From 0daac76c2ca564d507a8e32b8bf6f9169fe8dd22 Mon Sep 17 00:00:00 2001
From: Franck Dary <franck.dary@lis-lab.fr>
Date: Tue, 24 Sep 2019 16:26:05 +0200
Subject: [PATCH] UD output for tokenizer and tagger

---
 decoder/src/Decoder.cpp               |  15 +-
 trainer/src/TrainInfos.cpp            |  10 +-
 trainer/src/Trainer.cpp               |  21 ++-
 transition_machine/include/Config.hpp |  16 +--
 transition_machine/src/ActionBank.cpp |   2 +
 transition_machine/src/BD.cpp         |  11 --
 transition_machine/src/Classifier.cpp |   6 +-
 transition_machine/src/Config.cpp     | 190 ++++++++++++--------------
 8 files changed, 131 insertions(+), 140 deletions(-)

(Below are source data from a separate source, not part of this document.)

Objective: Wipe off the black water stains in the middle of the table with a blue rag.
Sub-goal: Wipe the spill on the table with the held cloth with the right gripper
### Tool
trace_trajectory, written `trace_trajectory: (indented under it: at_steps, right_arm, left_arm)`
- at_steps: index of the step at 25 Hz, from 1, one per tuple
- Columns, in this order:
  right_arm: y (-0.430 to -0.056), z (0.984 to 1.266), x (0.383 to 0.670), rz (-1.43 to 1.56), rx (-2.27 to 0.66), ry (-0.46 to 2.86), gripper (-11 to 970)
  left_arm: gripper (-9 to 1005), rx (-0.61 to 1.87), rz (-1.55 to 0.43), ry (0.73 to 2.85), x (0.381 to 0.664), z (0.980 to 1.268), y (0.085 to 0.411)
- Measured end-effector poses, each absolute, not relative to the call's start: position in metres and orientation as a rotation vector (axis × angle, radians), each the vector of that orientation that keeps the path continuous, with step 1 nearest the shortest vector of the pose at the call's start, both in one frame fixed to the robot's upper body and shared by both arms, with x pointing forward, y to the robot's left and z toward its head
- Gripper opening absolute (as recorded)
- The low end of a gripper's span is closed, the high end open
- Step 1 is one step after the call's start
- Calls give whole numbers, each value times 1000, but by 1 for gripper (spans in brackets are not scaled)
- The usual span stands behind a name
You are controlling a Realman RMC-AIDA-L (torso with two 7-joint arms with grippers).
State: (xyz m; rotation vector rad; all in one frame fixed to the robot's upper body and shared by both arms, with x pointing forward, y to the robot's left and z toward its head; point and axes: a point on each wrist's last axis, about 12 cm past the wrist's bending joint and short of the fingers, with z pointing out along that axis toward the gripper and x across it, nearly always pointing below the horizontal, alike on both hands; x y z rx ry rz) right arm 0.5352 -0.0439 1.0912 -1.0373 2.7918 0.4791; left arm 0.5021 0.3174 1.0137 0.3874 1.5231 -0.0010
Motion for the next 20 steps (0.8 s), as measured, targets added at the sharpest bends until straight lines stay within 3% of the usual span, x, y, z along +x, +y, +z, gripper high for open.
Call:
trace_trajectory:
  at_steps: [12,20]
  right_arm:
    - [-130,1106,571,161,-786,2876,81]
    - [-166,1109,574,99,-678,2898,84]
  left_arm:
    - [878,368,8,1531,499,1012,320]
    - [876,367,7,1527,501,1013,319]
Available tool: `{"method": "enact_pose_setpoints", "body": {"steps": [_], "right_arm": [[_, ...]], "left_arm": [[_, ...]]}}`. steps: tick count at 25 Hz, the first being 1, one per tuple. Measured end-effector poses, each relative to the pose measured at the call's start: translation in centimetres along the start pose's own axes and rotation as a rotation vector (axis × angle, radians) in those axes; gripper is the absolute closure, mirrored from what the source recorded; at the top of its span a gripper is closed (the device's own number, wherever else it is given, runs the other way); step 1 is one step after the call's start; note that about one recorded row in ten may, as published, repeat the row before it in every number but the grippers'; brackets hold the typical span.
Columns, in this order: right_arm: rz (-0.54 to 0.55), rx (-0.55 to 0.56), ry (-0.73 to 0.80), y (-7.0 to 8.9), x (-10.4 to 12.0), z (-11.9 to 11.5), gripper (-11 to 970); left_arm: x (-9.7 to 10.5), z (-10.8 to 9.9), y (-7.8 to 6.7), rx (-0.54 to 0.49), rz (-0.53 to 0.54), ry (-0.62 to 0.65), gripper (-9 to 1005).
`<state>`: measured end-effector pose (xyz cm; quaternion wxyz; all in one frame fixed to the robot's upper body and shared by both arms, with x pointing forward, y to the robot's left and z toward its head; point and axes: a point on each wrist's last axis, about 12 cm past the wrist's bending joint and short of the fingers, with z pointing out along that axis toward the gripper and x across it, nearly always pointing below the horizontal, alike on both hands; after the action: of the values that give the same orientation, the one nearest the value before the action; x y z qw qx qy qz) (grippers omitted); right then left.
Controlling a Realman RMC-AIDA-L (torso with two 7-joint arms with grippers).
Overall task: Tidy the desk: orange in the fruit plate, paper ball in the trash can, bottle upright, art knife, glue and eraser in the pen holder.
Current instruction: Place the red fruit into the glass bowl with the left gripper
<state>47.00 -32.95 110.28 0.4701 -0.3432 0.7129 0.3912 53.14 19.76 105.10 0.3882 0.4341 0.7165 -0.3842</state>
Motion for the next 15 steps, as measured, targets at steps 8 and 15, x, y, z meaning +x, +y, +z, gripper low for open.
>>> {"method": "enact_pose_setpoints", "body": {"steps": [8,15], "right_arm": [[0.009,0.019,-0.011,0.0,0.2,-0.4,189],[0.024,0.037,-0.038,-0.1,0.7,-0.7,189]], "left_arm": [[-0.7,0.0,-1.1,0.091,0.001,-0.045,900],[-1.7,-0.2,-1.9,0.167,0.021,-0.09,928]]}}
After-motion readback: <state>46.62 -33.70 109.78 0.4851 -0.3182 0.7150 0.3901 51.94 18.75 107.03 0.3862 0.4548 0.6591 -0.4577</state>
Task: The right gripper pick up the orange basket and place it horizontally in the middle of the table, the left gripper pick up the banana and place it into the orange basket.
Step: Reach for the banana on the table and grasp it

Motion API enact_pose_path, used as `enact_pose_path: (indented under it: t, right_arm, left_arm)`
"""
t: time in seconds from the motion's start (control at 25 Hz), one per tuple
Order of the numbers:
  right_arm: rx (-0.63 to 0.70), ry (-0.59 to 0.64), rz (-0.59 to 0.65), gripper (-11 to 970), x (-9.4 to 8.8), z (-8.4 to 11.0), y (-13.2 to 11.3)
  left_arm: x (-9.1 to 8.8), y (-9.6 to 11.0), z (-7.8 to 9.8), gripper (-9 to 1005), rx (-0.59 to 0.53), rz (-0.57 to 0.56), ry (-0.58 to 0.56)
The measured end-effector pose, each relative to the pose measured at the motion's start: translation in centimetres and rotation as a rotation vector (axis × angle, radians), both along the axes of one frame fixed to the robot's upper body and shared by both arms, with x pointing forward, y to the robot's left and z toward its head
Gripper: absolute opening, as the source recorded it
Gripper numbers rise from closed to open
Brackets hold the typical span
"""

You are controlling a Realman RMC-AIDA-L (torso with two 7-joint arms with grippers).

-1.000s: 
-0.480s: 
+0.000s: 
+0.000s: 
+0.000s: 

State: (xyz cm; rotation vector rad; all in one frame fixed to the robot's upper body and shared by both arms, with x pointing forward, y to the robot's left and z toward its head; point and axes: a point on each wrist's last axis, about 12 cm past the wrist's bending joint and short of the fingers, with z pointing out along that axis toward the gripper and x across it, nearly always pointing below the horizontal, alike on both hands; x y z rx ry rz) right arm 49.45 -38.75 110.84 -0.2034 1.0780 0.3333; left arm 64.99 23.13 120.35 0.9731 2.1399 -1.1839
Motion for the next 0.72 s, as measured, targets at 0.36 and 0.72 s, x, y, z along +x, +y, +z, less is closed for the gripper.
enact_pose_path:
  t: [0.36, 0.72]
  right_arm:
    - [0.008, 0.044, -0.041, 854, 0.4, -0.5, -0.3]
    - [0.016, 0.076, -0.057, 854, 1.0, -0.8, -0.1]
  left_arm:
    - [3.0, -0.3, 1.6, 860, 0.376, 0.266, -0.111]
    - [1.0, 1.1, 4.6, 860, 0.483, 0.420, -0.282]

diff --git a/decoder/src/Decoder.cpp b/decoder/src/Decoder.cpp
index fec7ae7..bfca7e9 100644
--- a/decoder/src/Decoder.cpp
+++ b/decoder/src/Decoder.cpp
@@ -64,13 +64,13 @@ void printAdvancement(Config & config, float currentSpeed, int nbActionsCutoff)
   {
     int totalSize = ProgramParameters::tapeSize;
     int steps = config.getHead();
-    if (steps && (steps % nbActionsCutoff == 0 || totalSize-steps < nbActionsCutoff))
+    if (ProgramParameters::rawInput)
     {
-      if (ProgramParameters::rawInput)
-        fprintf(stderr, "Decode : %.2f%%  speed : %s actions/s\r", 100.0*config.rawInputHeadIndex/config.rawInput.size(), int2humanStr((int)currentSpeed).c_str());
-      else
-        fprintf(stderr, "Decode : %.2f%%  speed : %s actions/s\r", 100.0*steps/totalSize, int2humanStr((int)currentSpeed).c_str());
+      totalSize = config.rawInput.size();
+      steps = config.rawInputHeadIndex;
     }
+    if (steps && (steps % nbActionsCutoff == 0 || totalSize-steps < nbActionsCutoff))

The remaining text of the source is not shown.